■ ■■■■■ ■ 日刊 こならの森 ■ ■■■■■ ■

* * * *  *  * * * *
東武佐野線沿線CITY-GUIDE 〔カテゴリーからお入り下さい〕

正田淑子のこと

2009-10-01 | 本文記事
9月15日に遠藤康次さんが正田淑子さんの講演をおこなった。こならの森118号でも紹介しているのでここに抜粋を掲載する。

■時代を先取りした女たち
 男たちばかり話すのも片手落ちかなと思いますのでこれから女性のことをお話ししたいと思います。
 一人は正田淑子です。利右衛門の孫・章次郎の妹にキクという人がいましてその娘です。キクには子どもが二人おりまして正田淑子と愛子です。愛子が私の叔父の遠藤勝次郎に嫁に来ています。
■女子の力で第二維新をやれ
 正田淑子は終生独身だったのですが明治10年に佐野の今の農協の所に生まれました。
 明治34年に日本女子大学が成瀬仁蔵という教育者によって高等教育の学校として初めてできる。淑子はその第1回の入学生に25歳でなります。淑子が入ったのが英文学科で卒業者が6人。田舎町から出て行って、普通ならば家政科とか国文科に入るのでしょうが、まあどういう事情であったか英文学科へ入りました。成瀬学長は傑物でありまして、女子の教育には非常に熱意があった。卒業式に言った言葉が『明治維新は約50年前に行われたが、それは男子の力によってなされた。これから後の50年間は女子の力で第二維新をやれ。それはおまえたちの肩に掛かっているのだ。』ということを得々と諭したわけです。今までの世界は男の世界、これからは婦人(女性)の領分だ。婦人が社会の元、これからは女子の手によって世の中を開拓しなければならない。
 この校長の信念が正田淑子の人生に非常に大きく影響します。明治43年に単身渡米。大正12年には博士号をとって日本に帰って来ます。そして母校の日本女子大学の教授となる。佐野にも一人だけ教え子がいます。この間亡くなられましたが、金子醤油屋さんの富佐さんです。
 昭和12年(1937)には満州国道徳会顧問として満州に渡る。教化政策として村々を渡った。当時はそういうことが国家的、献身的な活躍だったわけですが、昭和17年に心臓麻痺で亡くなるわけです。まあ、生きていたならば戦犯だったかなあと思いますので昭和17年という時期に死んだことには複雑な思いがします。
 淑子は昭和3年にハワイで行われました汎太平洋婦人会議に出席している。

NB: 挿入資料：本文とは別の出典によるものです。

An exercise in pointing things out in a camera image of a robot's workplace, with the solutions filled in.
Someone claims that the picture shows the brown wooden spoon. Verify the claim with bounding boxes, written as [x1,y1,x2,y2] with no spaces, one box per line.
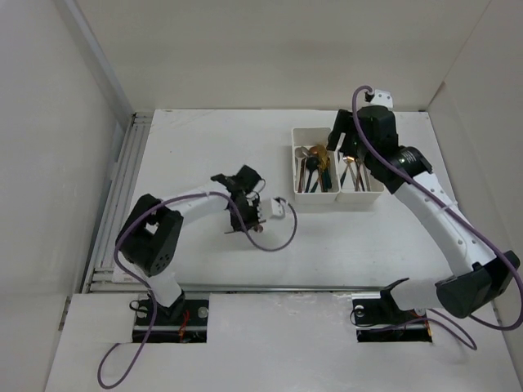
[297,158,307,194]

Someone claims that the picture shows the silver round spoon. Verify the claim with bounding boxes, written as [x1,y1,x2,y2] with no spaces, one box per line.
[294,146,310,168]

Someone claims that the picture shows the gold spoon green handle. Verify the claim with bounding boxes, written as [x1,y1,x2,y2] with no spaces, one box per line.
[318,145,329,192]
[324,168,333,191]

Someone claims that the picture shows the rose gold fork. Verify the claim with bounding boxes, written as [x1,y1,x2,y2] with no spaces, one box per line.
[355,160,364,191]

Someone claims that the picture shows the small copper teaspoon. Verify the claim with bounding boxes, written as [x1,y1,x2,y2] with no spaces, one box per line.
[225,221,264,234]

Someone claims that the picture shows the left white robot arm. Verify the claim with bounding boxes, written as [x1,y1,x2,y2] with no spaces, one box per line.
[116,165,262,324]

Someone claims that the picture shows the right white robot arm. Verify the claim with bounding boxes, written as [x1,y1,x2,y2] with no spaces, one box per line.
[328,105,522,319]

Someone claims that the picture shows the left white plastic bin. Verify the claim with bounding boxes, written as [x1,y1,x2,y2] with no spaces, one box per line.
[291,127,340,205]

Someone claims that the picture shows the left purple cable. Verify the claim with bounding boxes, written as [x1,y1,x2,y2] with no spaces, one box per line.
[96,191,298,388]

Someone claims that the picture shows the purple cable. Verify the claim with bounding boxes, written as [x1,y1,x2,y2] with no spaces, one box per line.
[96,191,298,388]
[351,84,523,351]

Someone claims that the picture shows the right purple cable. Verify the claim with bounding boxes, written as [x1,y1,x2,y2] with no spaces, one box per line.
[351,84,523,351]

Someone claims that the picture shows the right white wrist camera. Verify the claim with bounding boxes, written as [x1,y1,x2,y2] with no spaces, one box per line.
[364,89,394,109]

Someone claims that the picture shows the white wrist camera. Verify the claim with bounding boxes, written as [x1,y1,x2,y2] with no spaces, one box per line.
[260,198,286,221]
[364,89,394,109]

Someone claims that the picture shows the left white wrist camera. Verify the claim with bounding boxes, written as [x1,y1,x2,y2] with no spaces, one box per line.
[260,198,286,221]

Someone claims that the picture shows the aluminium rail front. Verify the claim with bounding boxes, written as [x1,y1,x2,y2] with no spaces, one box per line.
[180,283,381,294]

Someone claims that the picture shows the aluminium rail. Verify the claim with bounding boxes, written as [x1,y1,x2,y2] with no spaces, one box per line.
[79,112,153,294]
[180,283,381,294]

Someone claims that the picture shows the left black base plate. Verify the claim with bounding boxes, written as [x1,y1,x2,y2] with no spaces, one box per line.
[129,296,209,344]

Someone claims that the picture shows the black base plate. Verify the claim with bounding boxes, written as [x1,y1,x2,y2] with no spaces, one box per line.
[129,296,209,344]
[350,292,432,343]

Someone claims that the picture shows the aluminium rail left side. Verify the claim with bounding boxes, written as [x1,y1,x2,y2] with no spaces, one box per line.
[79,112,153,294]

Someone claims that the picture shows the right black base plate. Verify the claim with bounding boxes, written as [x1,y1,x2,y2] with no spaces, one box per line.
[350,292,432,343]

婦人の代表を全国から選ぶわけですが、婦選獲得同盟の市川房枝、日本女子大学の学長の井上秀子などの人達が選ばれている。淑子は全国投票の公選で11万票とって、トップで選ばれています。
 佐野育ちで、小学校前までは佐野におりまして、それ以後は全く佐野で暮らすことは無かったが、時代を先取りした女かなと思います。